Mike Terror Debuts First Video, "Snakes 'N' Fakes"
I got to know Mike Terror when we served as judges during the annual Gothic Beauty Pageant, which is always a grand, if often unintentionally hilarious, spectacle. Over the years we've bumped into each other as Houston goths do, but I've never really gotten into him as an artist.
Then one day he told me he was making a music video, and I perked right up because if there is one thing goth acts in this city don't do enough of it's music videos. Certainly not really good ones. Mike Terror has changed that with "Snakes 'N' Fakes."
Though he had a lot of help behind the camera, most of the vision and direction is his. For a first time outing it's incredible, with amazing attention paid to color, pacing, shot composition, and excitement. Terror has the chops in him to be a pretty damned good music video maker, both as an artist and as an auteur.
Set for the most part in our own Jet Lounge, which the band rented out for the evening to shoot, we watch a writhing crowd of malcontents while Terror sits somewhat dead-eyed and angry at the bar in zombie paint and flawless white suit. All around him is a kind of empty debauchery, a thorough mockery of the rock and roll lifestyle that feels painfully desperate. That desperation shows plainly in Terror's face.
He's just so incurably immune to everything around him in the video, even when hurling a contract into the air behind him after a bro-douche in an Ed Hardy shirt slides up to him and tries to cut a deal.
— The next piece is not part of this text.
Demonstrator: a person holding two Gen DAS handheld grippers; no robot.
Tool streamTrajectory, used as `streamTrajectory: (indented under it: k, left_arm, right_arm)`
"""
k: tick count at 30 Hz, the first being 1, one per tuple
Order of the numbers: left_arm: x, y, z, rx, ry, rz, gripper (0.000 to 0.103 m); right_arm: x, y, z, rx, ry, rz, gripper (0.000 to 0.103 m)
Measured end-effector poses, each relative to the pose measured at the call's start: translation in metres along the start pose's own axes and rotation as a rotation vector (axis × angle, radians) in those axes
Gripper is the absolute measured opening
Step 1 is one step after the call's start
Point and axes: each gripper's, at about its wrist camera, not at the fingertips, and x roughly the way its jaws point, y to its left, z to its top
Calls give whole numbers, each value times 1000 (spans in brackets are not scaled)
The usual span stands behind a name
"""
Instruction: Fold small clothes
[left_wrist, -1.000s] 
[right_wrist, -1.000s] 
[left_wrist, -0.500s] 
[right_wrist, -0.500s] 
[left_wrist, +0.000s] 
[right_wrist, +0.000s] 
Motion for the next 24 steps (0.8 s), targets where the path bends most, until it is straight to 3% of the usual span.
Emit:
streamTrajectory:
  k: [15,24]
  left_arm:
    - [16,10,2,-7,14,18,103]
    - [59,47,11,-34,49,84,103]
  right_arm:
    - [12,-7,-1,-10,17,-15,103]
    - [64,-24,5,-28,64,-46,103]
Terror responds with something like berserker apathy, just enough rage to let his bar mate know that he's rejected, but still maintaining an understated petty indifference.
So many musicians overact in videos because they're used to trying to speak from stage where everything needs to be a little bigger. In shots of the band playing, Terror certainly does that, but at all other times he stays firmly on the line to get his point across.
"Originally, the song was inspired by my first experiences in the music world," said Terror via email. "We didn't exactly fit the existing mold of what most folks were doing, so naturally we attracted the best and worst from people. Genuine love and appreciation along with hate, spite, people trying to take advantage of us, and people who just wanted to bring us down. The concept broadened with time. Snakes and fakes can be found at every level in society. This song is a giant middle finger to all of them."